■ EXERCISE DETAILS: Your output must hold every entry exactly as written and none of the pictures.

[Records from a data source]
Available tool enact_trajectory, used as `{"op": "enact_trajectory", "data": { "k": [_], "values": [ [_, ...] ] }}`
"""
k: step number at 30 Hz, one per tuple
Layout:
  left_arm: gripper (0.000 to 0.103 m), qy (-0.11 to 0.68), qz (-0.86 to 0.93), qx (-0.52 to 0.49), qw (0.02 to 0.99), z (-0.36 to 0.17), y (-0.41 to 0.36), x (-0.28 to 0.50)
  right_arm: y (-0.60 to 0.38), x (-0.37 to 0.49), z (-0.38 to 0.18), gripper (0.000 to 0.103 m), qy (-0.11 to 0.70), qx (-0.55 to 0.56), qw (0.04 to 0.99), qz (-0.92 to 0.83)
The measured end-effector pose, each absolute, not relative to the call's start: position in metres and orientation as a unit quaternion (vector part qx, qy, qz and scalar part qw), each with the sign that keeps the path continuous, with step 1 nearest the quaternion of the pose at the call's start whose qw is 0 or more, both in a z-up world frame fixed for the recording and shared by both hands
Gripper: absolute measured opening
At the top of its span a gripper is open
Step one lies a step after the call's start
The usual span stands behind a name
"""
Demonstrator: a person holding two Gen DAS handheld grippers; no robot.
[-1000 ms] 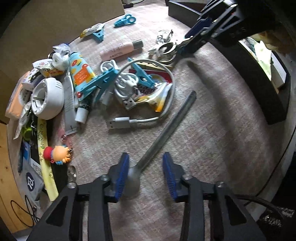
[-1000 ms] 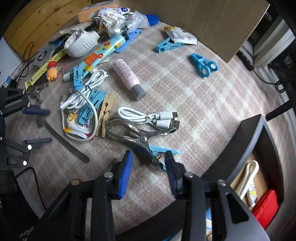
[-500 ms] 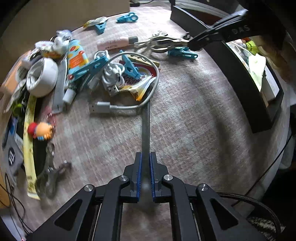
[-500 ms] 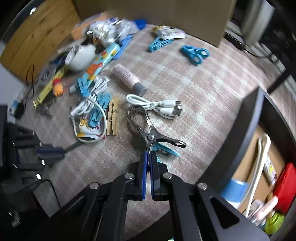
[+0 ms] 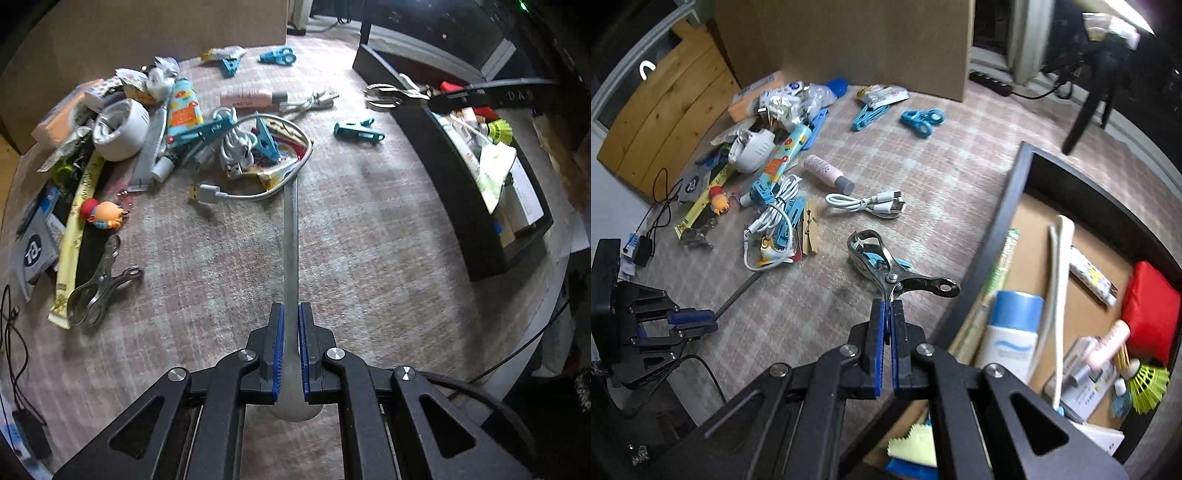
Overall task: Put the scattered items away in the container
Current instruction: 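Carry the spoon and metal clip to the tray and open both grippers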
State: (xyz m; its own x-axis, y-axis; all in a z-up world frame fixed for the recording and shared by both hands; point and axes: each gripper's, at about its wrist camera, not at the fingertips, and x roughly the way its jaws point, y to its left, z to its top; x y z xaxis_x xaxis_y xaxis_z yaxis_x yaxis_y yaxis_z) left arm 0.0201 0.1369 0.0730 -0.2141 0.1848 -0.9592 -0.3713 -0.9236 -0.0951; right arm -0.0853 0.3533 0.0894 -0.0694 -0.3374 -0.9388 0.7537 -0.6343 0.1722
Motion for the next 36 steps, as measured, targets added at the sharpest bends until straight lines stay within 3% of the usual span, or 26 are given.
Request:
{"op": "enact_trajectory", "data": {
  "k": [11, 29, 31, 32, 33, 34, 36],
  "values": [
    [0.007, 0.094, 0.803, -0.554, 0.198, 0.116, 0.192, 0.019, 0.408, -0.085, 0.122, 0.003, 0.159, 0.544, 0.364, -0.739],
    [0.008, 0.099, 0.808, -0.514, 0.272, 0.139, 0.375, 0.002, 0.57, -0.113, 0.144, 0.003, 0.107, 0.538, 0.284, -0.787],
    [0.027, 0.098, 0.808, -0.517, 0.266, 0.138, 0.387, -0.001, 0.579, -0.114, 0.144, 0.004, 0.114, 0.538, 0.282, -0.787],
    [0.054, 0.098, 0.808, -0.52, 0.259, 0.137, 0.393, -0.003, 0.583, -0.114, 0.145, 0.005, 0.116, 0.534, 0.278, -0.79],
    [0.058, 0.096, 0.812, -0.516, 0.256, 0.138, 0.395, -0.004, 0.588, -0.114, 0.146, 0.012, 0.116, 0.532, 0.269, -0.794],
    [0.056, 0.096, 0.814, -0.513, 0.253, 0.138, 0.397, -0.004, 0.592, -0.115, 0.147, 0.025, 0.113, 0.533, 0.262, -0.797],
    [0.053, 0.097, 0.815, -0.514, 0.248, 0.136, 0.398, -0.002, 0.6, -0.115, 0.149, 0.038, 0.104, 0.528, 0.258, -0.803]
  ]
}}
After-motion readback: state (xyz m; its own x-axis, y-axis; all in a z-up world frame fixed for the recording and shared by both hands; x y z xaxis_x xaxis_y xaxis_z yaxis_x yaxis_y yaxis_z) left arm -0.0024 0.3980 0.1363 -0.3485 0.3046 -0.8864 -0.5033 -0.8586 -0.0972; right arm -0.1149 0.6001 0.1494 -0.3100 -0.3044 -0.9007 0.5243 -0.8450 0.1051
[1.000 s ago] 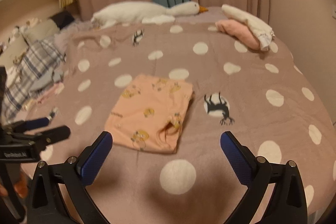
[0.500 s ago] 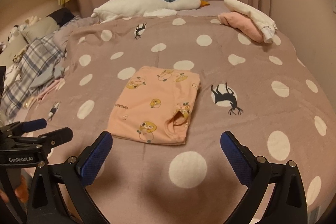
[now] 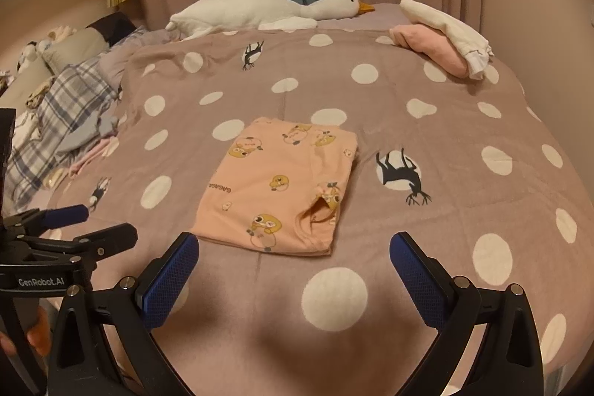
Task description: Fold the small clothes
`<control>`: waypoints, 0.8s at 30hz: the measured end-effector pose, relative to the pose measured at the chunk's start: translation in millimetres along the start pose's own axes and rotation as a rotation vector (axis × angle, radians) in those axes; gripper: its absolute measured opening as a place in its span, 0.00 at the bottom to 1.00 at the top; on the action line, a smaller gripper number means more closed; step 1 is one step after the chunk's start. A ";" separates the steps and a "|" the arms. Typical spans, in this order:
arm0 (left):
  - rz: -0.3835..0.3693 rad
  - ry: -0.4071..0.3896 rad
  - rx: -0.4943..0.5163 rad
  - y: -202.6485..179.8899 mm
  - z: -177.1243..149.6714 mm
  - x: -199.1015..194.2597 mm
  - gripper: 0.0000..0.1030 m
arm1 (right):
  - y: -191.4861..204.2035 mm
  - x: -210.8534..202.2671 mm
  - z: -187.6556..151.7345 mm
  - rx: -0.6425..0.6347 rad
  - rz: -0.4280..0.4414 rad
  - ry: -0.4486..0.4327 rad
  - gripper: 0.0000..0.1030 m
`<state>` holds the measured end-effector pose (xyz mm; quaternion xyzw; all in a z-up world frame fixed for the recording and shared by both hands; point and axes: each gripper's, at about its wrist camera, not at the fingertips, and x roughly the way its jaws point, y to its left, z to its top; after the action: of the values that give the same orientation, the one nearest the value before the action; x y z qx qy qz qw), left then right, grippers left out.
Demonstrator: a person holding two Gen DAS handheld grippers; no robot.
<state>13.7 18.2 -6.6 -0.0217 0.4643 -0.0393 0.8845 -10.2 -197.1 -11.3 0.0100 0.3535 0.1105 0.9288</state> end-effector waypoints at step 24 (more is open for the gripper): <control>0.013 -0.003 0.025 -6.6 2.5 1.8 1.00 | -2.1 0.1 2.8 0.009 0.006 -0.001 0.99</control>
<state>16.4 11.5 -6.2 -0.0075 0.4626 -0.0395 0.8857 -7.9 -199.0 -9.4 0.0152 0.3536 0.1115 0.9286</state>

■ WRITTEN ANSWER:
Available tool enact_trajectory, used as `{"op": "enact_trajectory", "data": { "k": [_], "values": [ [_, ...] ] }}`
"""
k: step number at 30 Hz, one per tuple
Layout:
  left_arm: gripper (0.000 to 0.103 m), qy (-0.11 to 0.68), qz (-0.86 to 0.93), qx (-0.52 to 0.49), qw (0.02 to 0.99), z (-0.36 to 0.17), y (-0.41 to 0.36), x (-0.28 to 0.50)
  right_arm: y (-0.60 to 0.38), x (-0.37 to 0.49), z (-0.38 to 0.18), gripper (0.000 to 0.103 m), qy (-0.11 to 0.70), qx (-0.55 to 0.56), qw (0.04 to 0.99), qz (-0.92 to 0.83)
The measured end-effector pose, each absolute, not relative to the call's start: position in metres and orientation as a unit quaternion (vector part qx, qy, qz and scalar part qw), each with the sign that keeps the path continuous, with step 1 nearest the quaternion of the pose at the call's start whose qw is 0 or more, both in a z-up world frame fixed for the recording and shared by both hands
Gripper: absolute measured opening
At the top of its span a gripper is open
Step one lies a step after the call's start
The usual span stands behind a name
"""
Demonstrator: a person holding two Gen DAS handheld grippers; no robot.
[-1000 ms] 
[-1000 ms] 
[-500 ms] 
[-500 ms] 
[+0 ms] 
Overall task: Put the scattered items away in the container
Current instruction: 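Carry the spoon and metal clip to the tray and open both grippers
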State: (xyz m; its own x-axis, y-axis; all in a z-up world frame fixed for the recording and shared by both hands; point and axes: each gripper's, at about its wrist camera, not at the fingertips, and x roughly the way its jaws point, y to its left, z to its top; x y z xaxis_x xaxis_y xaxis_z yaxis_x yaxis_y yaxis_z) left arm 0.0201 0.1369 0.0730 -0.2141 0.1848 -0.9592 -0.3713 -0.9236 -0.0951; right arm -0.0853 0.3533 0.0894 -0.0694 -0.3374 -0.9388 0.7537 -0.6343 0.1722
Motion for the next 36 steps, as measured, targets added at the sharpest bends until straight lines stay within 3% of the usual span, or 26 are given.
Request:
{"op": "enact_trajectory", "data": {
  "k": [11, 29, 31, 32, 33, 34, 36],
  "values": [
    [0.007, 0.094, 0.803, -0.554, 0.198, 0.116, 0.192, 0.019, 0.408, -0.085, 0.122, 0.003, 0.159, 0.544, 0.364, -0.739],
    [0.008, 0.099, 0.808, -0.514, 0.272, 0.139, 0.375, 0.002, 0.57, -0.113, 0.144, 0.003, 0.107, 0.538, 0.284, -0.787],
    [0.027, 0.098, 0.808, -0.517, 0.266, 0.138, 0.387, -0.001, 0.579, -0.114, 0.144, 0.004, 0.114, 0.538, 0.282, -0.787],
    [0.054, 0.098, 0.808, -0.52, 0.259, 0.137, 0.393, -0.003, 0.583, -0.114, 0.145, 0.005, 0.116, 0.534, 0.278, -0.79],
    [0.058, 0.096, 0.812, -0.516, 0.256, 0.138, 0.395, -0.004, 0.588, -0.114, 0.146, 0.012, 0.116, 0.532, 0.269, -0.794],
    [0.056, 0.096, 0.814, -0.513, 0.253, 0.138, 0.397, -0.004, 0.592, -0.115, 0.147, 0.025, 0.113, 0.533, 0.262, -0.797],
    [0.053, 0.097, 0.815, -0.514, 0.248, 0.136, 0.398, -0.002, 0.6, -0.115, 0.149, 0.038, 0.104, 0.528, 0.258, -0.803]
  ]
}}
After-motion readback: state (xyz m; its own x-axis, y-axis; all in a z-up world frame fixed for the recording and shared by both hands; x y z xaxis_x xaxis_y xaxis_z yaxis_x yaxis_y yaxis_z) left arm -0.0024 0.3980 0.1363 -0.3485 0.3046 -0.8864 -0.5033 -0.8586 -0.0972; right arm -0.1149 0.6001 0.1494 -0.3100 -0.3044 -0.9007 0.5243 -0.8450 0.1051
[1.000 s ago] 
[0.500 s ago] 
[now] 
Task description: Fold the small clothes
`<control>`: waypoints, 0.8s at 30hz: the measured end-effector pose, relative to the pose measured at the chunk's start: translation in millimetres along the start pose's own axes and rotation as a rotation vector (axis × angle, radians) in those axes; gripper: its absolute measured opening as a place in its span, 0.00 at the bottom to 1.00 at the top; on the action line, a smaller gripper number means more closed; step 1 is one step after the chunk's start. A ";" separates the steps and a "|" the arms. Typical spans, in this order:
arm0 (left):
  - rz: -0.3835..0.3693 rad
  - ry: -0.4071..0.3896 rad
  - rx: -0.4943..0.5163 rad
  - y: -202.6485..179.8899 mm
  - z: -177.1243..149.6714 mm
  - x: -199.1015..194.2597 mm
  - gripper: 0.0000..0.1030 m
arm1 (right):
  - y: -191.4861..204.2035 mm
  - x: -210.8534..202.2671 mm
  - z: -187.6556..151.7345 mm
  - rx: -0.6425..0.6347 rad
  - rz: -0.4280..0.4414 rad
  - ry: -0.4486..0.4327 rad
  - gripper: 0.0000..0.1030 m
`<state>` holds the measured end-effector pose (xyz mm; quaternion xyzw; all in a z-up world frame fixed for the recording and shared by both hands; point and axes: each gripper's, at about its wrist camera, not at the fingertips, and x roughly the way its jaws point, y to its left, z to its top; after the action: of the values that give the same orientation, the one nearest the value before the action; x y z qx qy qz qw), left then right, grippers left out.
Demonstrator: a person holding two Gen DAS handheld grippers; no robot.
<state>13.7 18.2 -6.6 -0.0217 0.4643 -0.0393 0.8845 -10.2 -197.1 -11.3 0.0100 0.3535 0.1105 0.9288</state> end-effector waypoints at step 24 (more is open for the gripper): <control>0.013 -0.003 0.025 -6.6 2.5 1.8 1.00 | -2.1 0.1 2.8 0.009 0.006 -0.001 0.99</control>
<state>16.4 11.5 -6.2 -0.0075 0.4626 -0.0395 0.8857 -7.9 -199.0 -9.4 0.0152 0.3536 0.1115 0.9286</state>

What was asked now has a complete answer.